Later on, another jail guard became suspicious of her because she looked considerably better off physically than the other prisoners, who were all bone and skin. He secretly watched her and finally caught her writing a letter. The chief jail officer treated the matter confidentially because he suspected one of his men was involved and asked political and ideology officers to join him in investigating her. She withstood all kinds of torture and kept saying, “I wanted to write a letter myself. That’s all.”

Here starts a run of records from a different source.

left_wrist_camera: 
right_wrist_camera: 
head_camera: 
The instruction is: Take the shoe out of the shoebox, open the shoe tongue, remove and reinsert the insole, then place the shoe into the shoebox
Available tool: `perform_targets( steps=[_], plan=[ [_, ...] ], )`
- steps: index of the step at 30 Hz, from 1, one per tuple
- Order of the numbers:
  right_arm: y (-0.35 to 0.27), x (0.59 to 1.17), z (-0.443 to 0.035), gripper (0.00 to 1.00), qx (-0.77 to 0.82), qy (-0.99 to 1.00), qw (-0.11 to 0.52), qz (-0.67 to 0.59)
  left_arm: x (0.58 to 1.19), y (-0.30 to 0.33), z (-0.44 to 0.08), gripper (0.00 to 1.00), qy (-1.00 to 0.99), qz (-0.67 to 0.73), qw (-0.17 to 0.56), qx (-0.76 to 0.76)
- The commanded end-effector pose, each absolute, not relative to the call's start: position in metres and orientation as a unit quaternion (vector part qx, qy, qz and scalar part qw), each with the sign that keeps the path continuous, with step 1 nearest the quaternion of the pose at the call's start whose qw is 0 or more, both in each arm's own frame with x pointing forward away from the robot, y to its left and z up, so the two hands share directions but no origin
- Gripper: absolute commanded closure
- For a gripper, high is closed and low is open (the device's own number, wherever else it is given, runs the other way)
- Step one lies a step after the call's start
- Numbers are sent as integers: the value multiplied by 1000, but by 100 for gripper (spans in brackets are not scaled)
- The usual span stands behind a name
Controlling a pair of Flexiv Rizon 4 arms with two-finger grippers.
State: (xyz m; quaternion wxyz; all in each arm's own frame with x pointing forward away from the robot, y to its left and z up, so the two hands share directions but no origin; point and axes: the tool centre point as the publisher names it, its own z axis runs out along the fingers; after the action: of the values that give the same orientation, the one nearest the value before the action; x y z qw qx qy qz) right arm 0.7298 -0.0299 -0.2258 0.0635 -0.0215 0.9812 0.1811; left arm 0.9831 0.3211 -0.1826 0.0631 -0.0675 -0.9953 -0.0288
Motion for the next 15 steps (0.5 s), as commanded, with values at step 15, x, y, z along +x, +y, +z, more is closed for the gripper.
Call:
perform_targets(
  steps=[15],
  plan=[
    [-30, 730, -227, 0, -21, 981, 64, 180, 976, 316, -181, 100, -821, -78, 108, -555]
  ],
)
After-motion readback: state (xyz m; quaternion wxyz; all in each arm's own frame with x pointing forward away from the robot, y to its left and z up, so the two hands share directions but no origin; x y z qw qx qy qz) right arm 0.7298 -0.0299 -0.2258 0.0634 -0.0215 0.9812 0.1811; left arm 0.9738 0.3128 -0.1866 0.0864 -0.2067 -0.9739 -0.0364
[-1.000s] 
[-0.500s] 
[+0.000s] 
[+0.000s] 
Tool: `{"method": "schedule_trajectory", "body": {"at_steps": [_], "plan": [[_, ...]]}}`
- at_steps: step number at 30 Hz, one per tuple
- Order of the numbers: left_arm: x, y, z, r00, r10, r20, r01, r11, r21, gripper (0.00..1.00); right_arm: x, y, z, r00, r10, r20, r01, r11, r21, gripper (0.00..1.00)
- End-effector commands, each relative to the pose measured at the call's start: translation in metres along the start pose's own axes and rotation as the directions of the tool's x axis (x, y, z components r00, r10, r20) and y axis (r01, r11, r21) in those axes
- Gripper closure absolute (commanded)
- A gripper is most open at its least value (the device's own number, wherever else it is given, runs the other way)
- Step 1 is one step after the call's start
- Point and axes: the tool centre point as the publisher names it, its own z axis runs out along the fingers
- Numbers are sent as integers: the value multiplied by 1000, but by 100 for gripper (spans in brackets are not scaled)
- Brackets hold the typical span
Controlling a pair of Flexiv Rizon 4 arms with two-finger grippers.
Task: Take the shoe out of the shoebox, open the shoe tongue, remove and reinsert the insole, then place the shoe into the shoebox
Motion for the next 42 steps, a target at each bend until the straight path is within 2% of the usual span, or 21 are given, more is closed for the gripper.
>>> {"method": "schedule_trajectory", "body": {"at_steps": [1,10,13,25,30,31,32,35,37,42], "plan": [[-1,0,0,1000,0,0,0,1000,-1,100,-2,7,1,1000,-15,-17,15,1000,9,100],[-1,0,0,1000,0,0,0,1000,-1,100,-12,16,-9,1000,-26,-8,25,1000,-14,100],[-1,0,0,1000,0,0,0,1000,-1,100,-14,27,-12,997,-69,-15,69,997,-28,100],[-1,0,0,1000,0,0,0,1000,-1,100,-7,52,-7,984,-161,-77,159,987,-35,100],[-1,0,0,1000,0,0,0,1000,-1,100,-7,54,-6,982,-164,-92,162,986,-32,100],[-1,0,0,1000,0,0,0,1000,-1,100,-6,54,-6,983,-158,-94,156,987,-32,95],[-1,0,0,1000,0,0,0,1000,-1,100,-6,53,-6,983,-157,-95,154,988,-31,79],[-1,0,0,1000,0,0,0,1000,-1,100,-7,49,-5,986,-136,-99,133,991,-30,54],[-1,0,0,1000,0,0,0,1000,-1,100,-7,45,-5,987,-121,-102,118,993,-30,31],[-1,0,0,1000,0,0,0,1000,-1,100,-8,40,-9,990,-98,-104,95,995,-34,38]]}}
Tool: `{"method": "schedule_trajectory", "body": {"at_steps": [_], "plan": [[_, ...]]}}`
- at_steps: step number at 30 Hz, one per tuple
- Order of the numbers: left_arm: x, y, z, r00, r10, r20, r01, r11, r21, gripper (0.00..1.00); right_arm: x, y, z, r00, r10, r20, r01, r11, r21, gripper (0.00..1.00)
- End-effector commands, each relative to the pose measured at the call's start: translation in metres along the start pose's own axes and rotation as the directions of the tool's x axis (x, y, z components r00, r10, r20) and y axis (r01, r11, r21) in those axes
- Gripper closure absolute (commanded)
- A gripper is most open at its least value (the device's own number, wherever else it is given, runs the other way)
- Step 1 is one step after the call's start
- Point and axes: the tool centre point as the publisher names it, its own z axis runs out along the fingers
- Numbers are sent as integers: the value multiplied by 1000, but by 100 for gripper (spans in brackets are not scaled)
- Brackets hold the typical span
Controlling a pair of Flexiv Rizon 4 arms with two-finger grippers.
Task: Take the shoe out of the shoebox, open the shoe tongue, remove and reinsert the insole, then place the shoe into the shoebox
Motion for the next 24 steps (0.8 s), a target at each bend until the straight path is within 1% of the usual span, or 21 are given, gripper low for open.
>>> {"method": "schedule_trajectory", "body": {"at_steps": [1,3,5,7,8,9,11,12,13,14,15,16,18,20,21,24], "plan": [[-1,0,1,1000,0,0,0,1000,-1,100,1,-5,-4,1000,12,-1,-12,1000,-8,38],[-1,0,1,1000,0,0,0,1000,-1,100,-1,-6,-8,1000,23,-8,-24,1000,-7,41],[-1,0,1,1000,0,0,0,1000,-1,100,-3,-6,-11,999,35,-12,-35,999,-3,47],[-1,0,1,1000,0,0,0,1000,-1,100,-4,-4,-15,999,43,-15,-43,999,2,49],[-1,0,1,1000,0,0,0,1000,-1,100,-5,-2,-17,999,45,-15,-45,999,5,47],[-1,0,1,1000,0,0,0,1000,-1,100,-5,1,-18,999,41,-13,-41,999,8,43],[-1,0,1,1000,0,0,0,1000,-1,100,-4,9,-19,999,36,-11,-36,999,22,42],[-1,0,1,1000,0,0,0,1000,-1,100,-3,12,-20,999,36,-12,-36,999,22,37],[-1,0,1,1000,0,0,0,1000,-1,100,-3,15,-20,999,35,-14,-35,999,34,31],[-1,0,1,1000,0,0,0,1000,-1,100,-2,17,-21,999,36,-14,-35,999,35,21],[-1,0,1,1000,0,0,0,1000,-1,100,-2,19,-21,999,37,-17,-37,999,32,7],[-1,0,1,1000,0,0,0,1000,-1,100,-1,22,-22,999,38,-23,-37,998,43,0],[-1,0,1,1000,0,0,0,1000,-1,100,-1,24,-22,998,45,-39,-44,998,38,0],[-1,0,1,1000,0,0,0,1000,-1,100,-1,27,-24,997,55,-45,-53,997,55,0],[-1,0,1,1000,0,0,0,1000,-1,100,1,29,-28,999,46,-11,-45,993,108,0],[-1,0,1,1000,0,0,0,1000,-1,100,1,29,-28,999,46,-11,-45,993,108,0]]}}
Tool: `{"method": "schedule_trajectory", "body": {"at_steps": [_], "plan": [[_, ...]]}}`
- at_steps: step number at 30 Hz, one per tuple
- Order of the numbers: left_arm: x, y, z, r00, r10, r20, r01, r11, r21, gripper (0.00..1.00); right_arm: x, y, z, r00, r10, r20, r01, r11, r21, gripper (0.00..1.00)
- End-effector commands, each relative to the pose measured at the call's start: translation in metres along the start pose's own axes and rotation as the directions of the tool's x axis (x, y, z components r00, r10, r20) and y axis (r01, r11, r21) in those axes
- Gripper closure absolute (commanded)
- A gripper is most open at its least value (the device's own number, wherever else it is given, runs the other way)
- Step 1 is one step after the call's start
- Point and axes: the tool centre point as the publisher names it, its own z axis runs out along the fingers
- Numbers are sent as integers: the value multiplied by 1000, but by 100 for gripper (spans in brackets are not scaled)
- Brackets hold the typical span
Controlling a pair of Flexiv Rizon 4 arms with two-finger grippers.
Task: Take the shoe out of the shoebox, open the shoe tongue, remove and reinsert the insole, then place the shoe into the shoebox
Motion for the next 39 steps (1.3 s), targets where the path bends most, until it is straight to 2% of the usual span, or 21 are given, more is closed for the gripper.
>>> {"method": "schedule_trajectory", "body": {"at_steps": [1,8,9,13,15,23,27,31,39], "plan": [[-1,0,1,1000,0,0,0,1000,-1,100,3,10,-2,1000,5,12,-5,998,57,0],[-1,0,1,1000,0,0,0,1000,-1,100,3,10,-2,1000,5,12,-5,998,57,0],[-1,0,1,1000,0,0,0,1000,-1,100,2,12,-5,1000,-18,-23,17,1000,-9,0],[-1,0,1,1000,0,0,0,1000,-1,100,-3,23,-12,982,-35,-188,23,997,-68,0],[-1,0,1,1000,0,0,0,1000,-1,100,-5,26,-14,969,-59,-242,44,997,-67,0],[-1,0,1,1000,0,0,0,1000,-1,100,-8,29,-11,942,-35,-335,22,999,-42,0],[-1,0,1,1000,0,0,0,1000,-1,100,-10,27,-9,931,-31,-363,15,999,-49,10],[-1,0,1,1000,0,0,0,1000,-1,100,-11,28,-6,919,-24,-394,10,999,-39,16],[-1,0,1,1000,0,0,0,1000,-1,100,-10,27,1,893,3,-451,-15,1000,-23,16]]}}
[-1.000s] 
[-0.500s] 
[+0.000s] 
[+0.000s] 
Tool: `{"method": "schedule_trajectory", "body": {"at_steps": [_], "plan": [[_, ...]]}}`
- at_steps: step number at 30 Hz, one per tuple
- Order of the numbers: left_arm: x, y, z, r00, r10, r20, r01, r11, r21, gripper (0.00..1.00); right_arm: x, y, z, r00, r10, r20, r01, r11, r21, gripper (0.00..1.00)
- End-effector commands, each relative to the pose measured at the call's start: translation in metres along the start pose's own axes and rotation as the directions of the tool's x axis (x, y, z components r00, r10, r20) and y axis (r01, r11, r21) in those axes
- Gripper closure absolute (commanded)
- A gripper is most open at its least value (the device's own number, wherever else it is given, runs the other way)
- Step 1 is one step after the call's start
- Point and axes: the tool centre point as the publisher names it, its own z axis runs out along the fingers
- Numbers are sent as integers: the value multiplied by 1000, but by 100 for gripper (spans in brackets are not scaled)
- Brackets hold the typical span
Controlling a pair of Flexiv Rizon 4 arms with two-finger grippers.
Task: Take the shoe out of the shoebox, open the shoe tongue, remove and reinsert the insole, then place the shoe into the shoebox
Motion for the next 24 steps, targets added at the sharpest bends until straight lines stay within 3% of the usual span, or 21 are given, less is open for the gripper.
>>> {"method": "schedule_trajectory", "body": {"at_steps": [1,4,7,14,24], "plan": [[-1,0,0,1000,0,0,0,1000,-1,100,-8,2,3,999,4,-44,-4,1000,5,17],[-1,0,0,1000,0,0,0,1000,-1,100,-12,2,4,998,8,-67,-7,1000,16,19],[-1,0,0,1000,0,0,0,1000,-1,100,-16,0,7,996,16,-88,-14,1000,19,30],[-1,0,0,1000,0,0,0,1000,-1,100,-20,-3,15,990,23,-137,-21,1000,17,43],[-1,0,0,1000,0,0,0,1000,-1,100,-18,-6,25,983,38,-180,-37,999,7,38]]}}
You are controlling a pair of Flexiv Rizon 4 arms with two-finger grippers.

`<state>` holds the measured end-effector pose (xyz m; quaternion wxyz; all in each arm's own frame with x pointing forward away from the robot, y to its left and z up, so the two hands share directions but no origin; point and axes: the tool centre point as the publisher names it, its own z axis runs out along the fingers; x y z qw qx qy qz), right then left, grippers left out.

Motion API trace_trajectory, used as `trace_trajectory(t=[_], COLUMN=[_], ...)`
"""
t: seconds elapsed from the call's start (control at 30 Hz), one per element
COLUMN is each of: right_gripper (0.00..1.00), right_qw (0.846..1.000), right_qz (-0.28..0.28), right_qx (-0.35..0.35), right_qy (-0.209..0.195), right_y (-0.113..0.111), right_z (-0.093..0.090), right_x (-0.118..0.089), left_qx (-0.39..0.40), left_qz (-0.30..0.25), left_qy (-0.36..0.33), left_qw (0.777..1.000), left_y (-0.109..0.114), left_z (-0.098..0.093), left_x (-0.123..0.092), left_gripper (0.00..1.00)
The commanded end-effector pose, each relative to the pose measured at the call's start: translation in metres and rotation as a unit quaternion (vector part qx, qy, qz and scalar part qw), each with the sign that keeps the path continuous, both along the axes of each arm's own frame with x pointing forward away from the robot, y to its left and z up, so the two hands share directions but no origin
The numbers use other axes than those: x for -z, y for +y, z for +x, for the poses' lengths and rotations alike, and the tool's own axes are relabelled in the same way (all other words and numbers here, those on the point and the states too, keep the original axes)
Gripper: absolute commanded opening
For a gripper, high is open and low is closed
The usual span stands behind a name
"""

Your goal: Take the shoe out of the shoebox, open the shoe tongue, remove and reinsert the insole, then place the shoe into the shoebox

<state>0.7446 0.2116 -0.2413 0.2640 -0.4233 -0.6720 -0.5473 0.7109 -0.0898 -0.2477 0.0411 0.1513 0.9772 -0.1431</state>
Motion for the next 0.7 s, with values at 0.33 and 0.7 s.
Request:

Unaware of her arrest and what was happening to her, Sgt. Choi one day brought a big snake that he had caught in the orchard to the office. He was going to make snake wine with it. The chief jail officer took the snake from him and, after Sgt. Choi lift the office at the end of the day, used it to torture the girl.

A series of strict ideology re-education sessions followed of security officers and guards after this incident.

Sgt. Choi was fired, deprived of party membership, and sent to a remote mine to work as a miner for the rest of his life. Some of my colleagues who had been to his home town on official trips returned saying that he lived a beggar’s life without a home.